What Coulson J’s observation underlines is that if an open offer is seen as simply that, a party cannot then rely on it to show that they have made sensible “admissions”. Indeed, an irony of the case is that it can at times be submitted by the offering party (rather than the receiving party) that an open offer was an admission for the purpose of CPR 14.1 and that the other side should have applied for judgment on it. That line of argument now appears more difficult after The Dorchester Group, the court’s approach in which is analytically hard to fault.

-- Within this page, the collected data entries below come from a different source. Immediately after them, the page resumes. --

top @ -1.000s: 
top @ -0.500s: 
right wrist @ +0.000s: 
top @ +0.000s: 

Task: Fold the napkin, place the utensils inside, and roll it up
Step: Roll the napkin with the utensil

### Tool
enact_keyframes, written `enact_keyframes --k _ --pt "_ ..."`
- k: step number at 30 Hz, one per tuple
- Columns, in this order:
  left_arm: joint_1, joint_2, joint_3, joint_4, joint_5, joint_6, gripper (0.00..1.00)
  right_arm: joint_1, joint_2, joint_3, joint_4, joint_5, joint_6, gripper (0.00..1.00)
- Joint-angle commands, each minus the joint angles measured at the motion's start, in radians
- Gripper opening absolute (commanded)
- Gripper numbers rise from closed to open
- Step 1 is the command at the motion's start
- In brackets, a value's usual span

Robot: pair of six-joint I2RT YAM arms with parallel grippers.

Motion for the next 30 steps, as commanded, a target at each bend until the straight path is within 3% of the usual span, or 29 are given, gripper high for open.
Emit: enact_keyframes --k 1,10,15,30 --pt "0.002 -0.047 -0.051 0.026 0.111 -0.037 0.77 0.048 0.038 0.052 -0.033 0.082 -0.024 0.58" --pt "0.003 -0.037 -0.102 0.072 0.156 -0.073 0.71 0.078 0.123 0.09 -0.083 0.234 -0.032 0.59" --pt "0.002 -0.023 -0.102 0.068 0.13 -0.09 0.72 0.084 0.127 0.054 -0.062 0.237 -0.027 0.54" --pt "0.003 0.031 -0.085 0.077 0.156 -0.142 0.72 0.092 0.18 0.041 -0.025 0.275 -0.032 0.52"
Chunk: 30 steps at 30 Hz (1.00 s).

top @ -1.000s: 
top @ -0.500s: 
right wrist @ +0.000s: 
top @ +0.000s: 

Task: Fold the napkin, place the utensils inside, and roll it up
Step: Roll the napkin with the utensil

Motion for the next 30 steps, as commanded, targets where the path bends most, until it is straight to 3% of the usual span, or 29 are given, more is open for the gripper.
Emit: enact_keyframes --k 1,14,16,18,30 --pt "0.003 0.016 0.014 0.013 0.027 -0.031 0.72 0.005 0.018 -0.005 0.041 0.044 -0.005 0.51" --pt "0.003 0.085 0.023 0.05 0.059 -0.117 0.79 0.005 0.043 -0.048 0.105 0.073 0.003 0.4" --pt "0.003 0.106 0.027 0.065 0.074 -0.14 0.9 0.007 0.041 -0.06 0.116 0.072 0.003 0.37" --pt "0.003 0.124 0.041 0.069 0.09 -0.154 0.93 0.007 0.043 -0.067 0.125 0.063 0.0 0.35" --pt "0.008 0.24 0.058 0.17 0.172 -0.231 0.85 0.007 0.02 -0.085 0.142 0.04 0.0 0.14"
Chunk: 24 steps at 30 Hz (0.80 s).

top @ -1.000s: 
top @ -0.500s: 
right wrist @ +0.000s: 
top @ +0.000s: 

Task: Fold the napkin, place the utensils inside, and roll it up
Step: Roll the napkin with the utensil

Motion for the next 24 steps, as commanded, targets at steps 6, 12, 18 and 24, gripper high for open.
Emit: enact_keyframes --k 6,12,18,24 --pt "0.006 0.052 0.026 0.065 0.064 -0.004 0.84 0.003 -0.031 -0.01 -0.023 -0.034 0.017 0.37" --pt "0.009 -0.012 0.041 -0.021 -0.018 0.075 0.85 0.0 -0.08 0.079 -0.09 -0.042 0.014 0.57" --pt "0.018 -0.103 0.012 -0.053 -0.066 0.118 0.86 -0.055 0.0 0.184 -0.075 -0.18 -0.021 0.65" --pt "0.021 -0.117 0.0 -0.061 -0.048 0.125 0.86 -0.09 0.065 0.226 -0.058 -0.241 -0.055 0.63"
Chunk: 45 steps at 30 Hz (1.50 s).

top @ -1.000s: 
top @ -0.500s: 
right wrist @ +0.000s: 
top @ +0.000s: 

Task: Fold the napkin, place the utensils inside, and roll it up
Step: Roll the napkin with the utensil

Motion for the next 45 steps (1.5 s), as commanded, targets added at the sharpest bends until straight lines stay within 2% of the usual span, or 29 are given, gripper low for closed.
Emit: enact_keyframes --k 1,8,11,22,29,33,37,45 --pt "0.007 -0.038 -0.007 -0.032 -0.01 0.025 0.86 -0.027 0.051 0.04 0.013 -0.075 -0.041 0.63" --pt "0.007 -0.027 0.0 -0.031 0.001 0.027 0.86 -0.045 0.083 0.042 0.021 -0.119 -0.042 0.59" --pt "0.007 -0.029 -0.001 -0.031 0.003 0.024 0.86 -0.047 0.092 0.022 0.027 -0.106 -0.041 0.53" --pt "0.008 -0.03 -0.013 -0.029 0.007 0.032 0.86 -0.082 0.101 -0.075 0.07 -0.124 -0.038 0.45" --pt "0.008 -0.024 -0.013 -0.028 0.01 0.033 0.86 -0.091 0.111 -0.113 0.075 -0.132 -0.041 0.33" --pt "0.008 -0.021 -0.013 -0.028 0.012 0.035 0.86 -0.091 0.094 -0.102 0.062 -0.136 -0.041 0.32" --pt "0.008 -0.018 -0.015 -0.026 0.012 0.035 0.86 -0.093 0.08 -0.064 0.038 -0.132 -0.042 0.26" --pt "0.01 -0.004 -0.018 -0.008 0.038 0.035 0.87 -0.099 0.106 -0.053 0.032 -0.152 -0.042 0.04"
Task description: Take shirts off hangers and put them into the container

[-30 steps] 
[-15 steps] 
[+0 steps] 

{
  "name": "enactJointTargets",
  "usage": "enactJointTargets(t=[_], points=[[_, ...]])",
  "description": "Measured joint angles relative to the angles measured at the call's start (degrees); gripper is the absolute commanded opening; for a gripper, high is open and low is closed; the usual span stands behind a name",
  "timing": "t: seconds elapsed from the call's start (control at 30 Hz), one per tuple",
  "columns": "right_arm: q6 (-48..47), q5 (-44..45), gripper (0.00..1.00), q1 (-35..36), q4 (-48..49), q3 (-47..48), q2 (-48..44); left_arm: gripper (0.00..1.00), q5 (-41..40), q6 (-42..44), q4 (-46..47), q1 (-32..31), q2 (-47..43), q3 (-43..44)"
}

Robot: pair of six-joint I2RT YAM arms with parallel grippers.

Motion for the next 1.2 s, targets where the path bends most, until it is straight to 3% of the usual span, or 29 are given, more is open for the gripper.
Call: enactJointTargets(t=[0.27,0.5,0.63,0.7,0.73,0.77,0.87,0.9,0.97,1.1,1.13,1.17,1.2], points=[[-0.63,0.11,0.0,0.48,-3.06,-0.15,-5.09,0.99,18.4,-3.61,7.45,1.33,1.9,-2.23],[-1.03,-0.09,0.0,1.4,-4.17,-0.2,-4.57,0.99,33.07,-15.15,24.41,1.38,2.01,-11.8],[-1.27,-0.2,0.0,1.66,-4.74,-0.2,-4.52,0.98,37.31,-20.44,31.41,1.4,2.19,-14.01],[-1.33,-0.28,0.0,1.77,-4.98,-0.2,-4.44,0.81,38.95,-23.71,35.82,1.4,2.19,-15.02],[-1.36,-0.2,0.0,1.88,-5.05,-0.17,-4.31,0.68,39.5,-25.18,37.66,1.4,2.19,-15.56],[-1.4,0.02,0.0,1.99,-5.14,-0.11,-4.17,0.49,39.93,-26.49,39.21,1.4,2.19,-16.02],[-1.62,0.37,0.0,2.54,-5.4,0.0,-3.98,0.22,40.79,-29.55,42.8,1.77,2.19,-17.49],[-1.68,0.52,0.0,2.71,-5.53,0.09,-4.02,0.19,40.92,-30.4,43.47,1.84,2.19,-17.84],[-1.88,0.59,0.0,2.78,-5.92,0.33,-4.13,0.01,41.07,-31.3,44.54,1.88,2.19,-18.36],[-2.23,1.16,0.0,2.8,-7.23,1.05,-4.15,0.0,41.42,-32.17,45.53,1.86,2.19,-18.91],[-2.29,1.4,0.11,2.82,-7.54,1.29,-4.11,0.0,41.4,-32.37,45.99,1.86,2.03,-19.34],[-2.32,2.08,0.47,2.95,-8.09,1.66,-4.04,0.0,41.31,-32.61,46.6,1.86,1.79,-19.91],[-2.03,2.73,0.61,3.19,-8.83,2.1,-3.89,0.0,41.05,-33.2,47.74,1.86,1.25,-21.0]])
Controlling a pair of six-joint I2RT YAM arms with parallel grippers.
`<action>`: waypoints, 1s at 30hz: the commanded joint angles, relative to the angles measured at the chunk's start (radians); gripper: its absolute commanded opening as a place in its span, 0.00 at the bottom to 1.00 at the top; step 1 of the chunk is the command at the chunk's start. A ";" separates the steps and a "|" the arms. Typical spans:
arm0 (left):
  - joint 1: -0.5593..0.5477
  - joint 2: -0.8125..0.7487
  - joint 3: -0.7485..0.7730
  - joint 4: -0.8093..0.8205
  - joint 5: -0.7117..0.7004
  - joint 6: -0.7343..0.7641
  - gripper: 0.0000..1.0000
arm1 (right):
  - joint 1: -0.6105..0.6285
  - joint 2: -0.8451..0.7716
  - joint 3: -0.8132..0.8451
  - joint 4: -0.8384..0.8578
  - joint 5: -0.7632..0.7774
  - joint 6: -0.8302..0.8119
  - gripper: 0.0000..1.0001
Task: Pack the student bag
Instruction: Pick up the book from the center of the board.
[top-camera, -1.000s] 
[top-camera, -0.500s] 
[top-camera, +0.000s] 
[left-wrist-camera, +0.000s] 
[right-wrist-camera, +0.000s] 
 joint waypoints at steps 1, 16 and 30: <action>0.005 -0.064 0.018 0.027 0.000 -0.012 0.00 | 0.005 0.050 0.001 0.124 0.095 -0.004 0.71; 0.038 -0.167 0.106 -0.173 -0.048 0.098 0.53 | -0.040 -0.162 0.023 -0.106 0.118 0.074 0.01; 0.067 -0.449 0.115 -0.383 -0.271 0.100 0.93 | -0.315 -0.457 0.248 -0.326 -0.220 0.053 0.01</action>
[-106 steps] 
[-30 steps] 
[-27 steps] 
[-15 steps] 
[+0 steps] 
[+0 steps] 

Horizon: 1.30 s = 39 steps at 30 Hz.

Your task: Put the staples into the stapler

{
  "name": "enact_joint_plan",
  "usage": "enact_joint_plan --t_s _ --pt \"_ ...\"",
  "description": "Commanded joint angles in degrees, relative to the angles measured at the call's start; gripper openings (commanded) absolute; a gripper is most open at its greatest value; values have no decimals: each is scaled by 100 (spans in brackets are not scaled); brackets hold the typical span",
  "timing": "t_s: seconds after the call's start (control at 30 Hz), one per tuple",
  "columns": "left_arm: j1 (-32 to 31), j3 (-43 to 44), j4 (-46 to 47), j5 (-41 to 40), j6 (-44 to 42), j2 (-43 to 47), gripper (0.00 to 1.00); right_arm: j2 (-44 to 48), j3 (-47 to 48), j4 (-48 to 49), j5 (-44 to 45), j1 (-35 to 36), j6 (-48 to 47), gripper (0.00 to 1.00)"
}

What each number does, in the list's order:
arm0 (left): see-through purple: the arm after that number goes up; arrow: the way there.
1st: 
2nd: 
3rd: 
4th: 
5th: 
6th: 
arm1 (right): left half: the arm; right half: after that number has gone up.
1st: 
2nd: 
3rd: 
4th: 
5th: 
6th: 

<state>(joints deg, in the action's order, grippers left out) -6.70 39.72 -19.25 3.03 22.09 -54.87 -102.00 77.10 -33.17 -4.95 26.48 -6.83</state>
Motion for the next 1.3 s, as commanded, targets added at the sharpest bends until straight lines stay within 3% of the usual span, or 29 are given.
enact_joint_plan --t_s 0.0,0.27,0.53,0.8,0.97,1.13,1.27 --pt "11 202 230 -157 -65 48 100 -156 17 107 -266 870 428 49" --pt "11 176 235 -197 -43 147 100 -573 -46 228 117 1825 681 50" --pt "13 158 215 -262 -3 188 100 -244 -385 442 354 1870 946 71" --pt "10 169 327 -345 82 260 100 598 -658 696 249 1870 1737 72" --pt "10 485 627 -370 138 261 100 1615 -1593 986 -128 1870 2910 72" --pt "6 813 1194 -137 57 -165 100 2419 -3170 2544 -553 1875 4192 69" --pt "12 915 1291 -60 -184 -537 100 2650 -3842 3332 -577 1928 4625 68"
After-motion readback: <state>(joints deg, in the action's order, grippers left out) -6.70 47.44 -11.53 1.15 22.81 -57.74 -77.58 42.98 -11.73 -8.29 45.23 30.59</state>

Whether, as a matter of practical reality, Coulson J’s bright line approach will be applied in practice is a different matter altogether. Nor is it entirely plain that it should be. If part of the objective of CPR 14 is to prevent the litigation of every point, it is unsurprising to find courts receptive to parties who, while feeling unable to make Part 36 offers or formal admissions within the meaning of CPR 14, nevertheless signal a willingness to reduce significantly the scope of a dispute. Some litigators consider that a logically unsustainable stance for the reasons that the court sought to expand on in The Dorchester Group. Others consider that an open offer has a place, albeit a rare one, in the toolkit for positioning a case when other more conventional options are either unavailable or have been tried and found wanting. Whichever view one subscribes to, the particularities of the open offer will doubtless remain something that litigators have to grapple with for some time to come.